Il fenomeno che in questo periodo storico sta prendendo piede nel settore immobiliare è quello della bioedilizia. Con la bioedilizia, sono tanti i vantaggi che questo tipo di costruzione è in grado di garantire: riduzione al minimo dei consumi energetici dell’abitazione, rispetto dei principi della sostenibilità, competitività in termini di costi di costruzione e sicurezza sotto un punto di vista sismico. Il tutto a vantaggio del nostro pianeta, con prodotti finiti altamente qualitativi ed efficienti.
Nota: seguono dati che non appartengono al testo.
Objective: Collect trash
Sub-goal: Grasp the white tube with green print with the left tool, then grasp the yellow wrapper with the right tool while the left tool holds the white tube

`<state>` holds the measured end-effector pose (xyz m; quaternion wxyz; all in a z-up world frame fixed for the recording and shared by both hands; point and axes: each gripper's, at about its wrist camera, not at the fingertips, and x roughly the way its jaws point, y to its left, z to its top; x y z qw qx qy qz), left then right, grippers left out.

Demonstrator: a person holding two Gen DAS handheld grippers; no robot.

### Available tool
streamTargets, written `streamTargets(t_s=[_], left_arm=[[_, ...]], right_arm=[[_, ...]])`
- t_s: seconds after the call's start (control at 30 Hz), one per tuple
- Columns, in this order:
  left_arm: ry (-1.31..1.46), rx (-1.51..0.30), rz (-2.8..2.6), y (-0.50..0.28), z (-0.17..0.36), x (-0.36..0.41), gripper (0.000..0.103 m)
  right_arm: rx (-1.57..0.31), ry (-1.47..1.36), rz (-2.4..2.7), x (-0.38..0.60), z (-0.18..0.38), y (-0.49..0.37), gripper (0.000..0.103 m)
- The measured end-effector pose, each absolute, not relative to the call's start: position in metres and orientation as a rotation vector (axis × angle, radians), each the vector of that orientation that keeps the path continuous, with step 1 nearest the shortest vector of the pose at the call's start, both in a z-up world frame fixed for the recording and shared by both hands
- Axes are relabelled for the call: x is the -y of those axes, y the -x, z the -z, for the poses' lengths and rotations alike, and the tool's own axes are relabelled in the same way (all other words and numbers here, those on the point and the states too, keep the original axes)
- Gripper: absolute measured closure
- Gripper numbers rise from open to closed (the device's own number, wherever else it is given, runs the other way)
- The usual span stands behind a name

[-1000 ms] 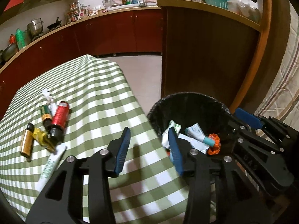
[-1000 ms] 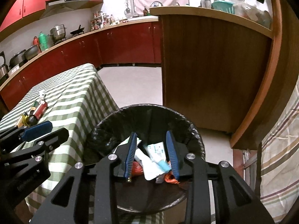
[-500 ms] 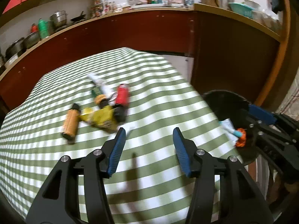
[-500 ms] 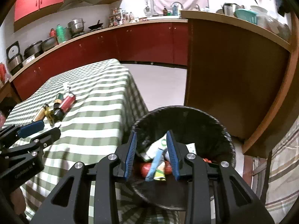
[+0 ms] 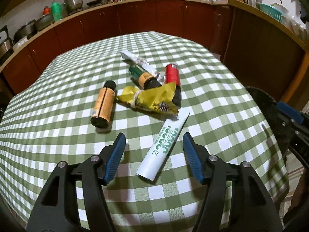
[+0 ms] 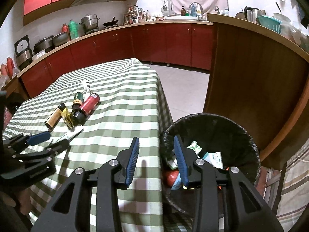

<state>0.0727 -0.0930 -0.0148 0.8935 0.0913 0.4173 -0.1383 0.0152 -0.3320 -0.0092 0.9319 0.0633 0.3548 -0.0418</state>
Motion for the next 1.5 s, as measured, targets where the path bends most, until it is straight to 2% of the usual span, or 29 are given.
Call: streamTargets(t_s=[0.13,0.2,0.23,0.3,0.4,0.83,1.5], left_arm=[[-0.185,-0.863,0.304,-0.074,0.015,0.092,0.044],[-0.177,-0.863,0.325,-0.073,0.014,0.092,0.056],[-0.181,-0.861,0.336,-0.072,0.013,0.093,0.058],[-0.181,-0.858,0.354,-0.071,0.015,0.095,0.072],[-0.184,-0.856,0.373,-0.069,0.015,0.097,0.085],[-0.167,-0.843,0.403,-0.047,0.005,0.087,0.087],[-0.069,-0.814,0.338,-0.022,-0.023,0.007,0.087]], right_arm=[[-0.728,-0.127,0.081,0.328,0.009,-0.016,0.064],[-0.729,-0.125,0.078,0.326,0.009,-0.018,0.064],[-0.73,-0.124,0.077,0.326,0.009,-0.018,0.064],[-0.732,-0.123,0.075,0.324,0.009,-0.019,0.064],[-0.733,-0.12,0.07,0.321,0.009,-0.019,0.064],[-0.728,-0.106,0.046,0.304,0.004,-0.021,0.064],[-0.721,-0.056,-0.077,0.234,-0.005,-0.043,0.064]])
Questa crescita è facilitata dai numerosi incentivi rilasciati dai governi. In Italia è possibile usufruire di detrazioni fiscali.
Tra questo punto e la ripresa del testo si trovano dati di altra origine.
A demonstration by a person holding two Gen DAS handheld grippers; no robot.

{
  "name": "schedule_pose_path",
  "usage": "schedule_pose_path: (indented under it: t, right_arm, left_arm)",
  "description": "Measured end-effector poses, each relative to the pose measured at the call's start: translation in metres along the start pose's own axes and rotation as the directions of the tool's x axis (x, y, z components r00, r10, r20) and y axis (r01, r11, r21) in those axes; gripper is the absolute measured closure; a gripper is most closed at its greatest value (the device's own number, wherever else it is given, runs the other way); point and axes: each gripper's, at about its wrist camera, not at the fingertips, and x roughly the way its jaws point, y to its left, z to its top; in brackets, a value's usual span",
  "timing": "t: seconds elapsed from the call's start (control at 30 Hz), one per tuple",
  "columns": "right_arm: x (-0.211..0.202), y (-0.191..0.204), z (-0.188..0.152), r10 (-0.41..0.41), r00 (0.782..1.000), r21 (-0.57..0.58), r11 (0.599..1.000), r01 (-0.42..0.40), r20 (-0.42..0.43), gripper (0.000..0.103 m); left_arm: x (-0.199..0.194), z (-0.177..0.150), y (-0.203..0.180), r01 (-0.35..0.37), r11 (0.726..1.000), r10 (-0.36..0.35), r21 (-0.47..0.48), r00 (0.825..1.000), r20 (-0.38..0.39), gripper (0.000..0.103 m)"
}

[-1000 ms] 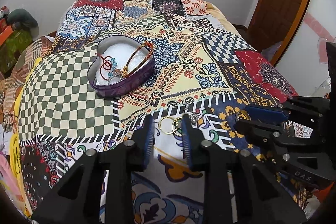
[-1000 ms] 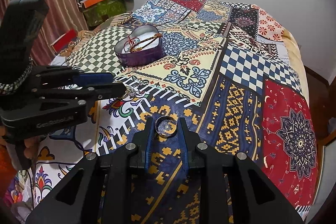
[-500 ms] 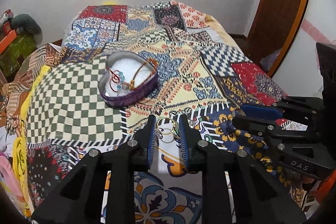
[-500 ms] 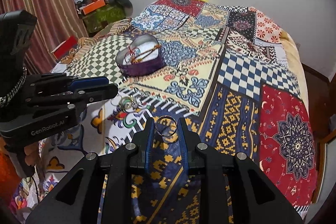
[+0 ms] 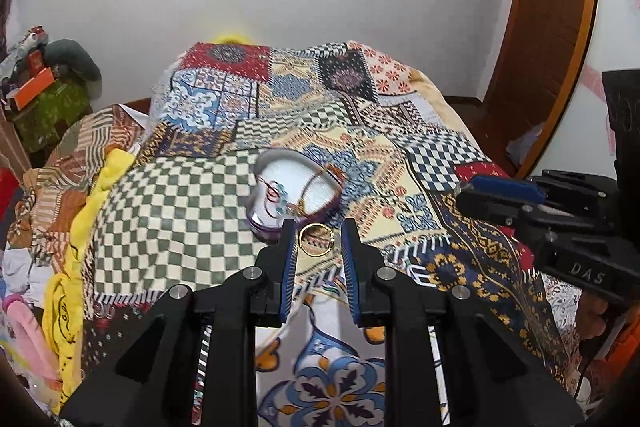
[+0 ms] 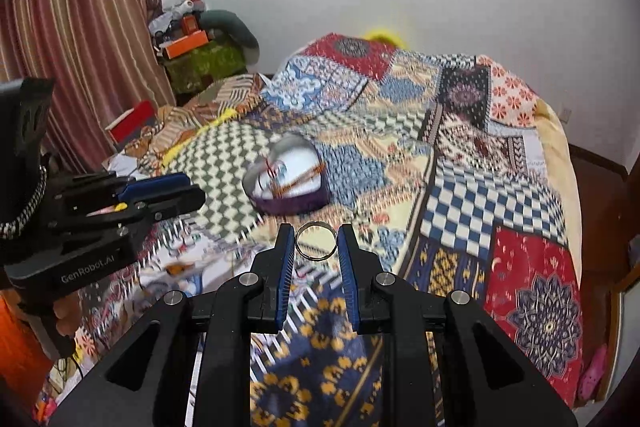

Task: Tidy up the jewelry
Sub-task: 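Carry the silver ring with the right gripper into the heart tin and release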

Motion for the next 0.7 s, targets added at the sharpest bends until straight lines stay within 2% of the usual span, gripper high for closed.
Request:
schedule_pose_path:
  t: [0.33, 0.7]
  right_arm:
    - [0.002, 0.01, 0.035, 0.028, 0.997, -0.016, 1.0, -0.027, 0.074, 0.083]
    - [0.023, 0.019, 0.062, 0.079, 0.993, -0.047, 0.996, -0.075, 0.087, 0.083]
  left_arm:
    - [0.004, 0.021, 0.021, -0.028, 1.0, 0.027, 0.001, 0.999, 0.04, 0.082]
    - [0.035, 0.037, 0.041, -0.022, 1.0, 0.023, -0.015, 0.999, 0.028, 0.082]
Si parte da un progetto “bio”

Per essere “bio”, però, un progetto edile deve rispettare alcuni requisiti. Gli edifici in bioedilizia, infatti, fanno uso di fonti di energia rinnovabile per il riscaldamento e il raffrescamento, come l’energia solare per l’acqua calda, il fotovoltaico, le biomasse ed il geotermico. Una ristrutturazione bioedile, ad esempio, punta alla riprogettazione degli ambienti in modo tale da sfruttare l’illuminazione e la ventilazione naturale, recuperare il calore prodotto dai raggi solari, utilizzare materiali ecosostenibili e creare ambienti più isolati. La prima domanda che sorge spontanea è: ma quanto costa una ristrutturazione in bioedilizia? Non bisogna farsi scoraggiare dalle preoccupazioni economiche. Contrariamente a quanto si può pensare, infatti, i costi di una ristrutturazione bioedile non sono alti. Se confrontati con quelli di un’abitazione tradizionale, possono costare fino al 20% in meno.

I risparmi in bolletta

A questo si aggiungono poi i risparmi in bolletta che derivano dall’avere un’abitazione ecosostenibile ed efficiente dal punto di vista energetico. Infissi isolanti, cappotto termico e impianti ad alimentazione da fonti sostenibili sono gli strumenti principali per raggiungere l’efficienza. Inoltre la ristrutturazione bioedile è molto comune per il recupero di palazzi e case storiche di grande valore culturale. Con questo approccio, infatti, è possibile rinnovare gli ambienti e aumentare il comfort rispettando i materiali naturali utilizzati nell’abitazione storica.